[Date Prev][Date Next][Thread Prev][Thread Next][Date Index][Thread Index]

Re: [HTCondor-users] change to condor_submit - user feedback desired! (was Re: multiple condor_submit's - one cluster)



Todd -

* On 06 Feb 2015, Todd Tannenbaum wrote: 
> 
> 1. A "queue foreach <filepattern>" command.  Folks could then have submit
> files that look like this:
> 
>     input = $(file)
>     output = $(file).output
>     queue foreach data/*.csv
> 
> So for each file in subdir data that ends in .csv, a job would be submitted
> and $(file) would expand to the path to the file.

I like the general idea.  Maybe "queue for file in data/*.csv" instead,
to allow user to identify the variable (and match common syntax).

Some more ideas below that go beyond this though.


> 2. A command line option to condor_submit that tells it to read stdin, and
> to do a submit for each stdin line, substituting each line from stdin with
> $(input_line).  Folks could then have submit files that look like this:
> 
>    input = $(input_line)
>    output = $(input_line)
>    queue
> 
> and invoke condor_submit via lines like:
> 
>    ls data/*.csv | grep foo | condor_submit -submit_per_line

Also an interesting idea.  Again, maybe allow user to specify macro name?
    ls data/*.csv | grep foo | condor_submit -submit_per_line input_line

If hardcoding the name, perhaps "$(stdin)" rather than "$(input_line)".

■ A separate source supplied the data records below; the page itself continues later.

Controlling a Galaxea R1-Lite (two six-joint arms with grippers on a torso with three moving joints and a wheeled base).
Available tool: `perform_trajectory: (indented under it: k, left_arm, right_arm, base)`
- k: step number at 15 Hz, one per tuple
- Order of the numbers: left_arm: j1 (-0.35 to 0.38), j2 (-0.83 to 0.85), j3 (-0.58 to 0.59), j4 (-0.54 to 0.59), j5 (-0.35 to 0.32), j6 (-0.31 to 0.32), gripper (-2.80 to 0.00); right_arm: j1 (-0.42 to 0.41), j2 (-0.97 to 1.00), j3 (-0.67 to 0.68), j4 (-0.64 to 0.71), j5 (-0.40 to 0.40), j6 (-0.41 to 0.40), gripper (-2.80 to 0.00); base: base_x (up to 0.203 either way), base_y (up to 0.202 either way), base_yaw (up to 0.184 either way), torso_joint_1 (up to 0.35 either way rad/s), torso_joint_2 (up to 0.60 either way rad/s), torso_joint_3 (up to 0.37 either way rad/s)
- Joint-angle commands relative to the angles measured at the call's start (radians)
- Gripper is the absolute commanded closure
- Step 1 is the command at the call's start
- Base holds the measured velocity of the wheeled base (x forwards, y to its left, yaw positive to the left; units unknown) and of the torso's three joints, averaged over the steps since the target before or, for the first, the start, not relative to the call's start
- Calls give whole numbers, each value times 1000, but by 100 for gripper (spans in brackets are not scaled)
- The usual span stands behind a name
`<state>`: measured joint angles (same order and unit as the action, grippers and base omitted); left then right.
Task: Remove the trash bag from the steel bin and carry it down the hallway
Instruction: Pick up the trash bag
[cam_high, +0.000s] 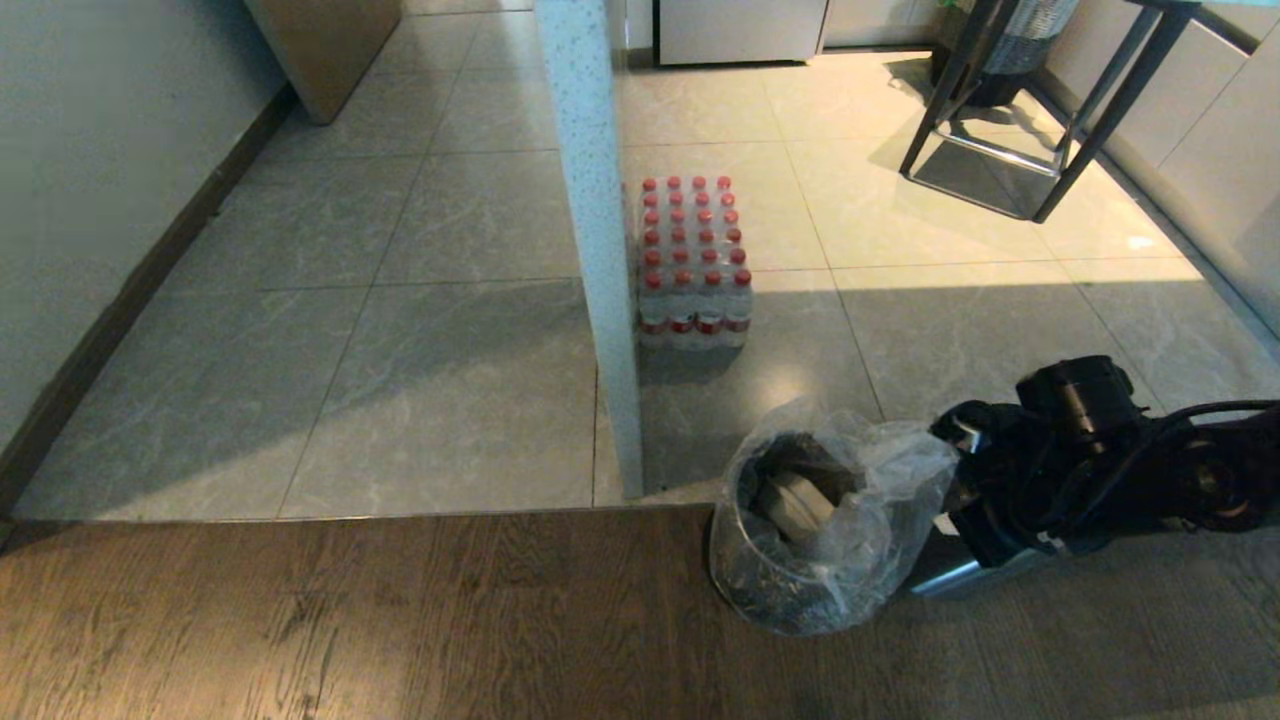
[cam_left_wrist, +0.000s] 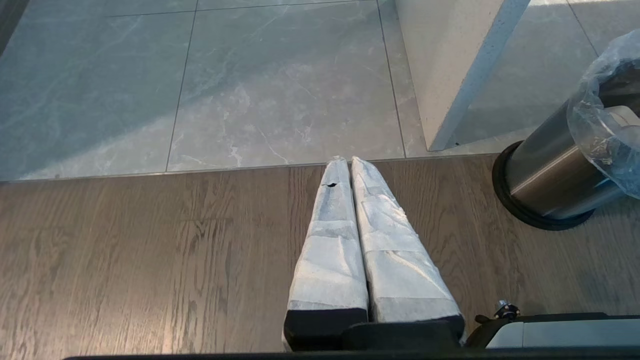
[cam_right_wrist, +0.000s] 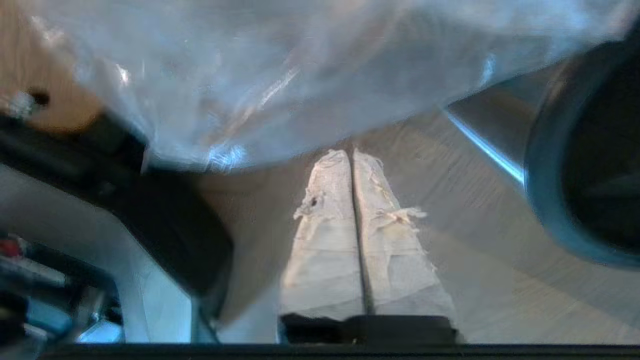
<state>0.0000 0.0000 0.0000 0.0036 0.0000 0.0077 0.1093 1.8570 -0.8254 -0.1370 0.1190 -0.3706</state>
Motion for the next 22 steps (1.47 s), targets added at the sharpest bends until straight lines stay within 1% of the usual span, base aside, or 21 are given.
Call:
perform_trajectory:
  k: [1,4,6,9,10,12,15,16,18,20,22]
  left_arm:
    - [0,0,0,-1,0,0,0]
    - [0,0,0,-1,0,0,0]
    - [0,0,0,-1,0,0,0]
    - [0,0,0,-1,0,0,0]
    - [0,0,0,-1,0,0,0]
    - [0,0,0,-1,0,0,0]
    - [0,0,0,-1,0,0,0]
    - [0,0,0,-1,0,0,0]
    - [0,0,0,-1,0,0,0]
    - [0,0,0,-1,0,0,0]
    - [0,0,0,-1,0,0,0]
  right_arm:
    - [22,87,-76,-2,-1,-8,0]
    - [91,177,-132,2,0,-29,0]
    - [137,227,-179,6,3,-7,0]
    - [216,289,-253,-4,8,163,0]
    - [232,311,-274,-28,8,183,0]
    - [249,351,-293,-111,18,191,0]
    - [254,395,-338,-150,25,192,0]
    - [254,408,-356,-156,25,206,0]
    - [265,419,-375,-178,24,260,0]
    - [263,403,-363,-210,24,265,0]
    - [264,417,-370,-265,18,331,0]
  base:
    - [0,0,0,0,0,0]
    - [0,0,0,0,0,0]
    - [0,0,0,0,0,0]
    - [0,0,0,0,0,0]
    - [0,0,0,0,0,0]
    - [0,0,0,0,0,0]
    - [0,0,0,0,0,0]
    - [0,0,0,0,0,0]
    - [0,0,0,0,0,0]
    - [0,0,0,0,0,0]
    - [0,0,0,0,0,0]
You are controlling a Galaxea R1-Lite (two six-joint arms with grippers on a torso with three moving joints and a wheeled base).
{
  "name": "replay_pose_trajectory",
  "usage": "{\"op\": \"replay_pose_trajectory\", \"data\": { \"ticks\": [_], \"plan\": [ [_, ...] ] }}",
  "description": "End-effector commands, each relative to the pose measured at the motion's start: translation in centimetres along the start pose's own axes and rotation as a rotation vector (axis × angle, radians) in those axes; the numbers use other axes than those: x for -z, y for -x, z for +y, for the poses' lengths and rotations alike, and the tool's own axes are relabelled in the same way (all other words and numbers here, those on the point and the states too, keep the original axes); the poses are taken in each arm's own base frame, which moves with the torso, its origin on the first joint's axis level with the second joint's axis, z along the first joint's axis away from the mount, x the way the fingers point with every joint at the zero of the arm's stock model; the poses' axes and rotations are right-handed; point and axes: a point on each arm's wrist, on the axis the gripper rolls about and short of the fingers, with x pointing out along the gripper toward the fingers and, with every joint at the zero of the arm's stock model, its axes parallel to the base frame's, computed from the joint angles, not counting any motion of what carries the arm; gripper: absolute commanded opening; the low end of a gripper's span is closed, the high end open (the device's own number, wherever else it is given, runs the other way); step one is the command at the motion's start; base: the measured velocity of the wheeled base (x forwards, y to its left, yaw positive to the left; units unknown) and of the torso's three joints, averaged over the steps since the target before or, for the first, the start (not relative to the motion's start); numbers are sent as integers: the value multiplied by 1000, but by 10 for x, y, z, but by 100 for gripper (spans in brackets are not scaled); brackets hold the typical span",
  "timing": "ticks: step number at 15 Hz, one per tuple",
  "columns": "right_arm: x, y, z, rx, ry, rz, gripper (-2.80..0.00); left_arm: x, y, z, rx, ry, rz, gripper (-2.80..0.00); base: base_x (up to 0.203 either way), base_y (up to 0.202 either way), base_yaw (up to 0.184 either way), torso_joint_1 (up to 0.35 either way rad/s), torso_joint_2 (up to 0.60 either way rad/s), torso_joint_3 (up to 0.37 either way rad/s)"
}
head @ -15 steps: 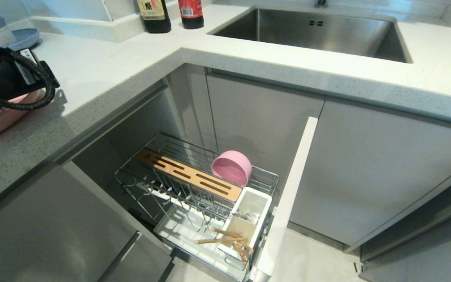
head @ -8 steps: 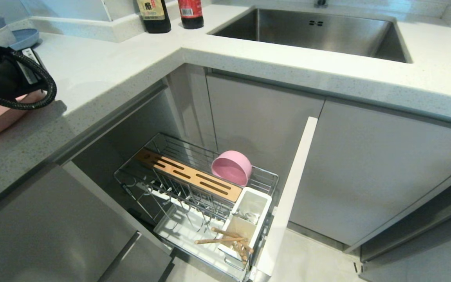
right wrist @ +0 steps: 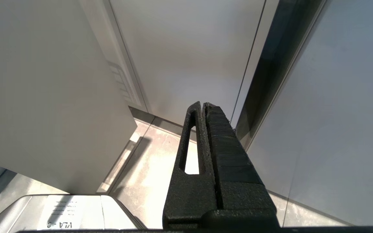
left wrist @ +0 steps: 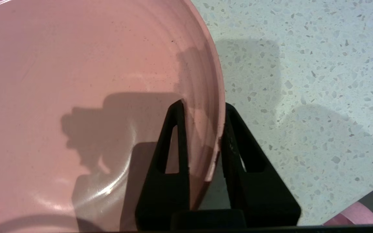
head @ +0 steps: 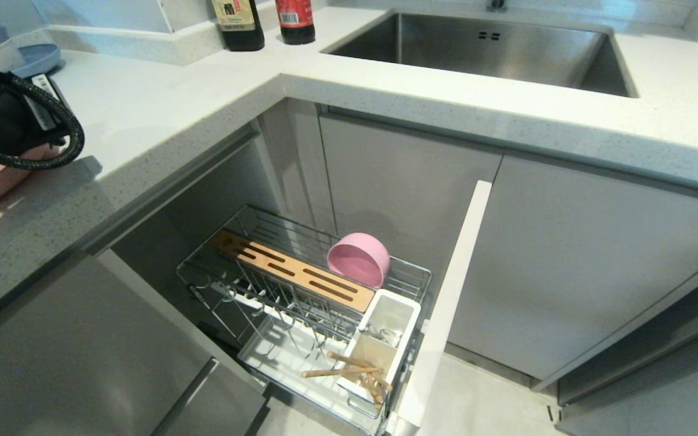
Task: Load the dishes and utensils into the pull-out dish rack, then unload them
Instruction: Pick up the plate and place it in the cupboard
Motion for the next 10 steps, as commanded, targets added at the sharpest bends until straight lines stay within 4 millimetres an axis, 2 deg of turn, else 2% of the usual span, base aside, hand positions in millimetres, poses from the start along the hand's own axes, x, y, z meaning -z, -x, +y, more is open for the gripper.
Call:
{"op": "replay_pose_trajectory", "data": {
  "ticks": [1, 6, 10],
  "plan": [
    [0, 0, 0, 0, 0, 1, -280, -1, 3, 2, -2, 9, -7, -280, 0, 0, 0, 0, 0, 0],
    [0, 0, 0, -1, 0, 2, -280, -5, 13, 9, 15, 29, -29, -280, 0, 0, 0, 0, 0, 0],
    [0, 0, 0, 0, 0, 1, -280, -15, 49, 26, 89, 78, -91, -280, 0, 0, 0, 0, 0, 0]
  ]
}}
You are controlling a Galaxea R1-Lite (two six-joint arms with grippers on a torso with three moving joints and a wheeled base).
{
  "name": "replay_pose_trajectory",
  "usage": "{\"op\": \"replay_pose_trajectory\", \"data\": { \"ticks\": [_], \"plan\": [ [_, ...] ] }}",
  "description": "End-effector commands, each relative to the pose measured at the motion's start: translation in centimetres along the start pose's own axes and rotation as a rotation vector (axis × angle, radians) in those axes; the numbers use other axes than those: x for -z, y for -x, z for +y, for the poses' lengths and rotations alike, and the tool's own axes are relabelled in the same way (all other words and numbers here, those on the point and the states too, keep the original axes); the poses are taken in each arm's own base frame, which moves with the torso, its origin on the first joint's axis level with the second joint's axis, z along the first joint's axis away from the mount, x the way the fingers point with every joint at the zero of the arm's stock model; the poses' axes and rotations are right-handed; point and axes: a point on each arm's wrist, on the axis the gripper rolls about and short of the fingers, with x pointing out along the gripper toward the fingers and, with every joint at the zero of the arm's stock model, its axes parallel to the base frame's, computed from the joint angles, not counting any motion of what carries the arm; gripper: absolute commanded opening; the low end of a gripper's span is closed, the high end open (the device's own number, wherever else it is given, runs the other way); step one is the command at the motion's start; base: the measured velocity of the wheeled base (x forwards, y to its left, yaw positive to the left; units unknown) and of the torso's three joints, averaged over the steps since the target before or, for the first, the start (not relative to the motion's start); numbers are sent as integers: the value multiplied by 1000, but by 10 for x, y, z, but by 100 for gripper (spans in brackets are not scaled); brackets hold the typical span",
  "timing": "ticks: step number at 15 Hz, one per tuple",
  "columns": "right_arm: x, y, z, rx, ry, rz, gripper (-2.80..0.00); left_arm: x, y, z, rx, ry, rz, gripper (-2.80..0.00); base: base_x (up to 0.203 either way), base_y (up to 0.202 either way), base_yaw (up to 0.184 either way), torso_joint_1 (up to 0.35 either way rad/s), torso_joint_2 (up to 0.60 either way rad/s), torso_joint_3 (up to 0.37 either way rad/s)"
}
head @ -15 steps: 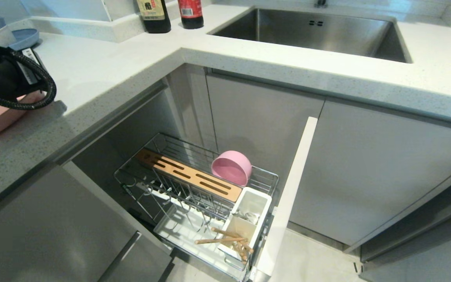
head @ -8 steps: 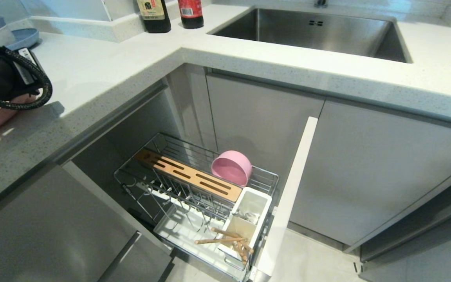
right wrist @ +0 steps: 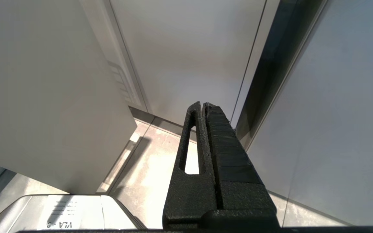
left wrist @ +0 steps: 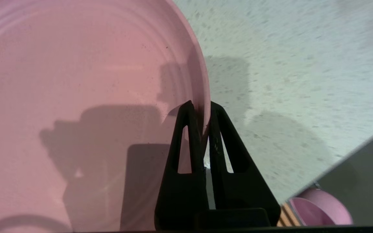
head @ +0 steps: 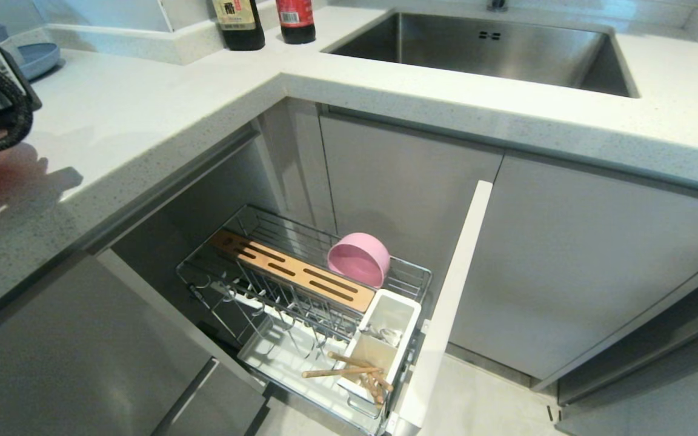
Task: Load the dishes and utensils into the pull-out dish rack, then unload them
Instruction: Pick up the plate and place it in the cupboard
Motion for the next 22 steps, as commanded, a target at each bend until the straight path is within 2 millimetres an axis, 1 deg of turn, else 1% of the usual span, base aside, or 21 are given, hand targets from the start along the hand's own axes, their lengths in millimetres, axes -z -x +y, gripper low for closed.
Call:
{"op": "replay_pose_trajectory", "data": {
  "ticks": [1, 3, 4, 5, 7, 10, 13, 16, 18, 20, 22],
  "plan": [
    [0, 0, 0, 0, 0, 1, -280, -10, 24, 12, 33, 35, -51, -280, 0, 0, 0, 0, 0, 0],
    [0, 0, 0, 0, 0, 2, -280, -21, 36, 18, 42, 12, -105, -280, 0, 0, 0, 0, 0, 0],
    [0, 0, 0, -1, 0, 1, -280, -25, 45, 24, 44, -17, -130, -280, 0, 0, 0, 0, 0, 0],
    [0, 0, 0, 0, 0, 1, -280, -28, 53, 30, 48, -56, -150, -280, 0, 0, 0, 0, 0, 0],
    [0, 0, 0, 0, 0, 1, -280, -30, 63, 39, 58, -76, -169, -280, 0, 0, 0, 0, 0, 0],
    [0, 0, 0, 0, 0, 1, -280, -32, 76, 50, 75, -67, -194, -280, 0, 0, 0, 0, 0, 0],
    [0, 0, 0, -2, 0, 1, -280, -34, 94, 65, 111, -37, -220, -280, 0, 0, 0, 0, 0, 0],
    [1, 0, 0, -1, 0, 2, -280, -35, 102, 71, 146, 18, -233, -280, 0, 0, 0, 0, 0, 0],
    [0, 0, 0, 0, 0, 0, -280, -43, 105, 67, 256, 111, -284, -280, 0, 0, 0, 0, 0, 0],
    [0, 0, 0, -1, 0, 1, -280, -55, 110, 60, 456, 297, -349, -280, 0, 0, 0, 0, 0, 0],
    [0, 0, 0, 0, 0, 1, -280, -59, 113, 52, 621, 416, -358, -280, 0, 0, 0, 0, 0, 0]
  ]
}}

Two other thoughts to throw out there, riffing off this basic
need/interest:

1. What about a more general looping capability?  This adds
another concept (`cmd`), but is something that I'm exploring with
a condor_submit wrapper. (You can never have enough condor_submit
wrappers, it seems.)  I don't care much about the specific syntax,
just an illustration:

for file in `ls data/*.csv`
	input = $(file)
	output = $(file).output
	queue
end

You've probably gotten this before, and I don't know what the issues
are, so feel free just to say "we already decided not to do this."


2. Make a macro that always reads one more line from stdin at the time
it's evaluated.  And make a queue variation that queues until some
condition is true.

# read a line
current_file = $(stdin)

# apply that line to two other settings
input = $(current_file).in
output = $(current_file).out

# keep going until no more lines (or blank line)
queue until $(current_file) == ""

I'm not sure this is a complete concept but maybe you get the idea.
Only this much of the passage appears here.